What you have to do:
The pictures are to be left out when the listing below is reproduced word for word.

Provided material:
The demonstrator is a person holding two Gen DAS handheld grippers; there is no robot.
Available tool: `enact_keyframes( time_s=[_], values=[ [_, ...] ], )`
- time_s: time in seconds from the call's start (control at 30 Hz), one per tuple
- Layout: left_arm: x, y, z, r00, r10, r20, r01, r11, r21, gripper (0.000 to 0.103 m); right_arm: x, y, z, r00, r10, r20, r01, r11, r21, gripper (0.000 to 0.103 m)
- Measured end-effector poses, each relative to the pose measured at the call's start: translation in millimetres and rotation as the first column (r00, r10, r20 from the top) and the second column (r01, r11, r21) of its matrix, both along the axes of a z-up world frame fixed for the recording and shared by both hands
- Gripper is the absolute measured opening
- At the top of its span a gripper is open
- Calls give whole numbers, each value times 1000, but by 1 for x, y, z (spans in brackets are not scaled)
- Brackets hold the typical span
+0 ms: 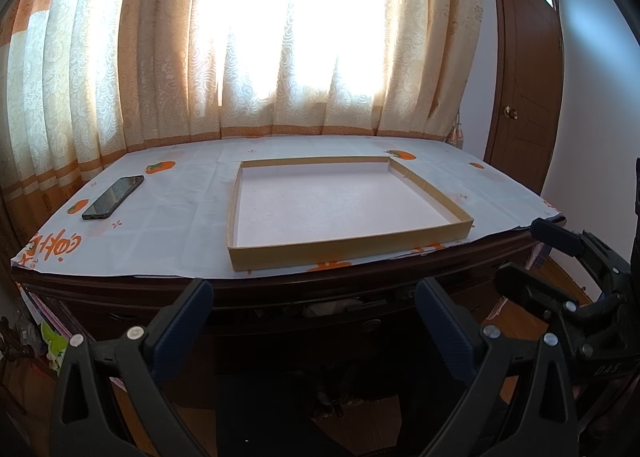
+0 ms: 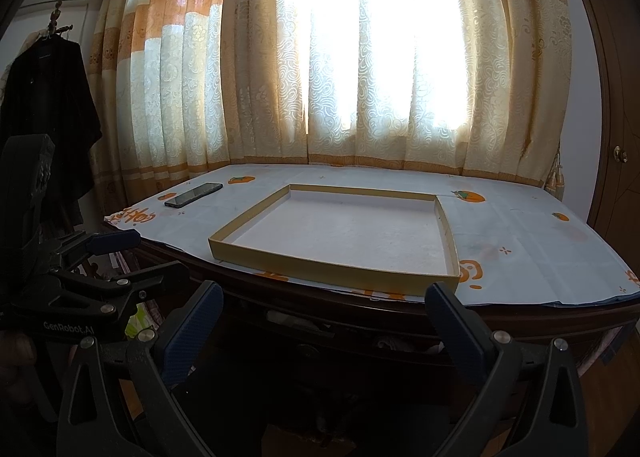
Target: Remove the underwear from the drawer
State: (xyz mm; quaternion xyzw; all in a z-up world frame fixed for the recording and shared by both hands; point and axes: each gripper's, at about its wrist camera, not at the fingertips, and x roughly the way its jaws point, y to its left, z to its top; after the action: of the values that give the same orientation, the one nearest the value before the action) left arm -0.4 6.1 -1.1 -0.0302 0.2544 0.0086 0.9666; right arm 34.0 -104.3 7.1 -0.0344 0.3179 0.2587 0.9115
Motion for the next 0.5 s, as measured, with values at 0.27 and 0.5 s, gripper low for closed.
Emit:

Result of this task:
The demonstrator is a person holding two Gen DAS handheld grippers; there is no robot.
Available tool: `enact_keyframes( time_s=[_], values=[ [_, ...] ], )`
- time_s: time in seconds from the call's start (control at 30 Hz), one per tuple
- Layout: left_arm: x, y, z, r00, r10, r20, r01, r11, r21, gripper (0.000 to 0.103 m); right_arm: x, y, z, r00, r10, r20, r01, r11, r21, gripper (0.000 to 0.103 m)
- Measured end-effector poses, each relative to the pose measured at the call's start: translation in millimetres and rotation as the first column (r00, r10, r20 from the top) and the second column (r01, r11, r21) of its matrix, both along the axes of a z-up world frame fixed for the recording and shared by both hands
- Gripper is the absolute measured opening
- At the top of its span a gripper is open
- Calls give whole numbers, each value times 1000, but by 1 for x, y, z (spans in brackets are not scaled)
- Brackets hold the typical span
+0 ms: 
+0 ms: 
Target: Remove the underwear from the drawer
State: (xyz mm; quaternion xyzw; all in a z-up world frame fixed for the recording and shared by both hands; point and axes: each gripper's, at about its wrist camera, not at the fingertips, and x roughly the way its jaws point, y to its left, z to its top; after the action: of the values that give the same orientation, the one nearest the value before the action) left arm -0.4 6.1 -1.1 -0.0302 0.2544 0.0086 0.9666; right arm 34.0 -104.3 7.1 -0.0344 0.3179 0.2587 0.9115
Motion for the next 0.5 s, as measured, with values at 0.27 and 0.5 s, gripper low for closed.
Emit:

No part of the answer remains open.